Your task —
Two lines in the listing below mark the span: one contains "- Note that" and one contains "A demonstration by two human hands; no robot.". Reproduce both of them and everything between, exactly.

== == ==

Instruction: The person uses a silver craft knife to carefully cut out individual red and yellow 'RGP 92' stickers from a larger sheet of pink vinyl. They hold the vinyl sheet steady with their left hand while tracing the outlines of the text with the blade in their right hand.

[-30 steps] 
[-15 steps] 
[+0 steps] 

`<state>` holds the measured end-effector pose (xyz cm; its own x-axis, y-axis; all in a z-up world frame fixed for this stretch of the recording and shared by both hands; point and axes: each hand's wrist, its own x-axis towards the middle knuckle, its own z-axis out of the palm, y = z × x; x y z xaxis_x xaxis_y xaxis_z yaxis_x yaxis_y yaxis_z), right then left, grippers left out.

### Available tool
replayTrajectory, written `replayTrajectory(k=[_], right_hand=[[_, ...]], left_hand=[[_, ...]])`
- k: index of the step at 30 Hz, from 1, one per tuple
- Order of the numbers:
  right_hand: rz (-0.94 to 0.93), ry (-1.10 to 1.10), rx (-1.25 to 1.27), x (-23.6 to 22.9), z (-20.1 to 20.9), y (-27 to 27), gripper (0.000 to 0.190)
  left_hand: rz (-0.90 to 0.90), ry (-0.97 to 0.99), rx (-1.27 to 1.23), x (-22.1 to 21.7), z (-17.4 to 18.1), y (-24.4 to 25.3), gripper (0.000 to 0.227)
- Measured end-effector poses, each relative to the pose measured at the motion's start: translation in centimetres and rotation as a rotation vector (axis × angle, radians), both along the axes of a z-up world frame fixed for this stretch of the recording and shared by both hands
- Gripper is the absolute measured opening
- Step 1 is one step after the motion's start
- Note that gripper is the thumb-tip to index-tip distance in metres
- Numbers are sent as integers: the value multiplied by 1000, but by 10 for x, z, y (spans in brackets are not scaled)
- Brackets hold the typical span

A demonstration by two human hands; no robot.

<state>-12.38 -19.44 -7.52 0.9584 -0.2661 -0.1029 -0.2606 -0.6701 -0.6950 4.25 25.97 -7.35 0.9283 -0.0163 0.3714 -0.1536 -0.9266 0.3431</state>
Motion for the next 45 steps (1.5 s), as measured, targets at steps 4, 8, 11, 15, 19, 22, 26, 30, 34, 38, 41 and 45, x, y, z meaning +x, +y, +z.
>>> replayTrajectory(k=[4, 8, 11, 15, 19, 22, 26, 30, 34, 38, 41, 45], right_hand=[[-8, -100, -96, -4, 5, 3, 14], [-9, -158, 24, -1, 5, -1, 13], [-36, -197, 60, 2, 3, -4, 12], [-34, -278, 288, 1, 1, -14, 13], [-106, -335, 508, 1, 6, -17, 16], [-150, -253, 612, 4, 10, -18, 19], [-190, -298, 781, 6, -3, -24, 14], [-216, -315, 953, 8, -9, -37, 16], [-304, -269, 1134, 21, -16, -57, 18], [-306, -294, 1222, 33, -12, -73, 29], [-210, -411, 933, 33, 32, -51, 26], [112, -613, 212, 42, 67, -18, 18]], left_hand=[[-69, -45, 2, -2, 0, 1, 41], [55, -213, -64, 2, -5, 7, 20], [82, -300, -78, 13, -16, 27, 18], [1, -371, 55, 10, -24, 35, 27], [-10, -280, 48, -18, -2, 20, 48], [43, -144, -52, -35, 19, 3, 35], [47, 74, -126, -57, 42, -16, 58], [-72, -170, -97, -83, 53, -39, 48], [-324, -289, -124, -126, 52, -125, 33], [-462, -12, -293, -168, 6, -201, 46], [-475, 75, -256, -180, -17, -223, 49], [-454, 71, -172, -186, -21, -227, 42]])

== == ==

The answer —
- Note that gripper is the thumb-tip to index-tip distance in metres
- Numbers are sent as integers: the value multiplied by 1000, but by 10 for x, z, y (spans in brackets are not scaled)
- Brackets hold the typical span

A demonstration by two human hands; no robot.

This finishes the output for the exercise.